May 8 to 14 is National Nursing Week in Canada and Powell River Living caught up with Nurse Practitioner Erin Berukoff recently to chat with her about her career in nursing.

What is a nurse practitioner?

A nurse practitioner (NP) is a Masters-prepared registered nurse whose additional education and nursing experience allows them to autonomously diagnose and treat certain medical conditions without the direct supervision of a doctor.  

A NP can order and interpret tests; prescribe medications and perform medical procedures. 

NP’s take a holistic view of health when working with patients, taking care of the physical, emotional, and social aspects of a person’s health. 

The BC government enacted legislation in 2005, granting NPs license to practice autonomously.

How did you become a nurse practitioner?

From the time I  was seven, I knew I wanted to be a nurse. ER and Rescue 911 were my favourite shows growing up.

I graduated in 2002 from BCIT at the age of 21 with a diploma in nursing. 

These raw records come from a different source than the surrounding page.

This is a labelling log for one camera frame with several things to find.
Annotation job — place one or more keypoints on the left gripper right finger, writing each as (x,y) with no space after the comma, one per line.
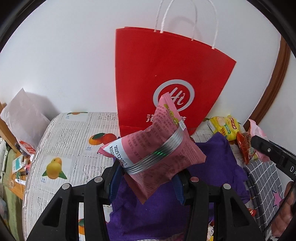
(180,185)

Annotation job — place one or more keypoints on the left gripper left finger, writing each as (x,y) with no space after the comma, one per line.
(116,175)

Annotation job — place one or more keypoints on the pink silver-striped snack packet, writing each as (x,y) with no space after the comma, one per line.
(153,156)

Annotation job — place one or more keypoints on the pink peach snack packet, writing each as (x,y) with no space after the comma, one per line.
(255,130)

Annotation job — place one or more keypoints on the person's right hand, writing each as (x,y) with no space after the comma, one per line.
(285,216)

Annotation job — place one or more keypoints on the grey checked star cloth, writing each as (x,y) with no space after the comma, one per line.
(265,190)

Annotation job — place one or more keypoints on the purple fleece tray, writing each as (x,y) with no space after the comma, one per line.
(162,216)

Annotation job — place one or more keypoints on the orange chips bag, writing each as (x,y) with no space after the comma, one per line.
(244,144)

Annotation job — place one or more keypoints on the fruit print tablecloth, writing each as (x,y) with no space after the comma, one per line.
(64,155)

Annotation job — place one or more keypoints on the yellow chips bag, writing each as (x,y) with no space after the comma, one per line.
(227,126)

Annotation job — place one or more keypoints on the white plastic bag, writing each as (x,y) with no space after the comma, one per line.
(25,121)

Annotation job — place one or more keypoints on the wooden chair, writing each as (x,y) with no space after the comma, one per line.
(8,136)

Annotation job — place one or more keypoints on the red paper shopping bag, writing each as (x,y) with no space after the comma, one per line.
(151,62)

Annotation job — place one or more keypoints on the brown door frame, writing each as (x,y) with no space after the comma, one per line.
(275,82)

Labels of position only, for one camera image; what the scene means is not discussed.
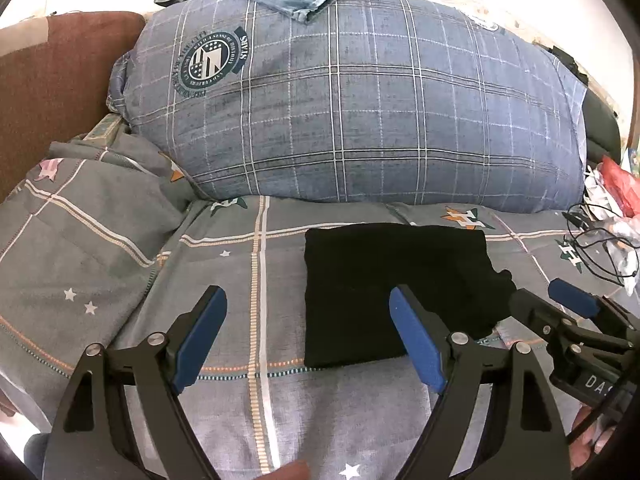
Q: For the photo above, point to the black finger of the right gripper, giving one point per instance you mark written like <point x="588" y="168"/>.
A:
<point x="542" y="318"/>
<point x="575" y="297"/>

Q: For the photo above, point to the blue plaid pillow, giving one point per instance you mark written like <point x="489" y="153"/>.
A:
<point x="373" y="101"/>

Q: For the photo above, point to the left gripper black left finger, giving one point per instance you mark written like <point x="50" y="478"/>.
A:
<point x="92" y="435"/>

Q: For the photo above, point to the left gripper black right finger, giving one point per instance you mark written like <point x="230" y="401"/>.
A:
<point x="495" y="416"/>

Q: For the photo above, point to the brown headboard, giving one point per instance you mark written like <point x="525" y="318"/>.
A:
<point x="54" y="78"/>

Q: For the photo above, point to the grey patterned bed sheet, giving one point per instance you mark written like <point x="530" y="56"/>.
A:
<point x="105" y="242"/>

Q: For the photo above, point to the red plastic bag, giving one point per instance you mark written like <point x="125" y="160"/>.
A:
<point x="623" y="186"/>

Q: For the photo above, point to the right hand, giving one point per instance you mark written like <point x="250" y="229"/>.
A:
<point x="591" y="442"/>

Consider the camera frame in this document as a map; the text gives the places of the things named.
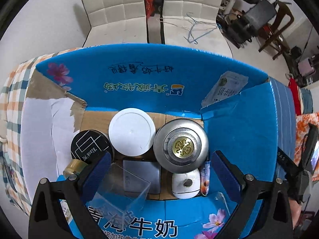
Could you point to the blue striped cloth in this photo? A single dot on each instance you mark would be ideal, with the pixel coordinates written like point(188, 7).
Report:
point(286, 121)

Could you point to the red bag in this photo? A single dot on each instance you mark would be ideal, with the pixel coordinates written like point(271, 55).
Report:
point(150, 8)

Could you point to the black round Blank ME tin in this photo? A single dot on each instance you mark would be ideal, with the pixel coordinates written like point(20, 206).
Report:
point(89, 144)

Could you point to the left white padded chair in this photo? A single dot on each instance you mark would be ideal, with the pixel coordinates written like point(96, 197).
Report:
point(116, 22)

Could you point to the silver round tin gold emblem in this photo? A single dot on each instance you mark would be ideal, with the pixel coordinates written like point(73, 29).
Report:
point(181, 146)

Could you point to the white egg-shaped device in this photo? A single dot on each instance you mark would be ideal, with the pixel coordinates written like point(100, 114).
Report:
point(186, 185)

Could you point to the plaid checkered cloth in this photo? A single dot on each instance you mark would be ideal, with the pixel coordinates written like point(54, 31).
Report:
point(13, 95)

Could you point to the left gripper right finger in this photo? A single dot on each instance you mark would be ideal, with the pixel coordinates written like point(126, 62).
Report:
point(230, 176)

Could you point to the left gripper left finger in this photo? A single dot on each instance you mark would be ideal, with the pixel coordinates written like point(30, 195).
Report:
point(93, 174)

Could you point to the person's right hand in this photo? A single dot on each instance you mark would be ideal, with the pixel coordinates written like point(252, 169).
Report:
point(295, 211)

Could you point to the pink case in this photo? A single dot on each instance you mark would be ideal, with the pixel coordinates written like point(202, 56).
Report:
point(306, 67)

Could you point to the clear plastic box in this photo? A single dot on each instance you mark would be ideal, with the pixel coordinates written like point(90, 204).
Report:
point(120, 197)

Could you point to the space print lighter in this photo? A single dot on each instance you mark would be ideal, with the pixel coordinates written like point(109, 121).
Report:
point(205, 178)

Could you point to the white round tin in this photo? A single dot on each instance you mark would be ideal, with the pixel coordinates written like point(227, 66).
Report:
point(131, 132)

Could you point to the orange floral cloth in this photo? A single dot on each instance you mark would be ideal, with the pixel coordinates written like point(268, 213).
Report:
point(302, 128)

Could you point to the red cloth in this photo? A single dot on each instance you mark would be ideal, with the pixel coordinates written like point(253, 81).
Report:
point(295, 94)

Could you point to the teal cloth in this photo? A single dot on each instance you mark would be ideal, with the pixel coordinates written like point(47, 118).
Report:
point(307, 101)

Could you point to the black weight bench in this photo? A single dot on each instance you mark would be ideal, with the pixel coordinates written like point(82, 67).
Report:
point(247, 25)

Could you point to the dark grey square box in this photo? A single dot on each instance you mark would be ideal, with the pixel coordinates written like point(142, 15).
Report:
point(147, 170)

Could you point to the blue cardboard milk box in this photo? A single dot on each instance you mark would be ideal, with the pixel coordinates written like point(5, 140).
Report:
point(232, 101)

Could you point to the blue wire hanger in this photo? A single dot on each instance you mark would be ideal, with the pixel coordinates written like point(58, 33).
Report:
point(198, 29)

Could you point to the right white padded chair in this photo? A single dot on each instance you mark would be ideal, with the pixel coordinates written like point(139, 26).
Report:
point(174, 25)

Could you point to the white padded chair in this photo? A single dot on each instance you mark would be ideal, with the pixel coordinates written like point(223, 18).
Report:
point(174, 25)
point(116, 22)

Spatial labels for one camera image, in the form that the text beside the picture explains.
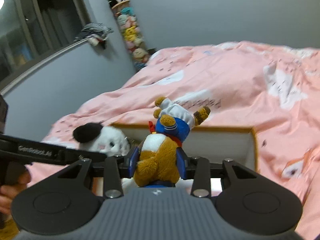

I went back to school and did my degree through UVic and graduated in 2006 while doing emergency training at the same time. 

I have lived in Powell River for ten years and spent 15 years working as a nurse in Cranbrook and Nanaimo and in emergency and ambulatory care in Powell River. 

I taught the Licensed Practical Nurse program at Vancouver Island University from 2008 to 2010. I graduated as a nurse practitioner with my Master’s Degree in Advanced Practice Nursing as a family nurse practitioner in 2013 and have been working in Powell River for Vancouver Coastal Health since September 2014. At the same time I had two babies.

Tell us about your journey from being a nurse to being a NP.

I don’t like working 12 hour shifts and I hate night shifts. I wanted to be autonomous and I love learning new things. 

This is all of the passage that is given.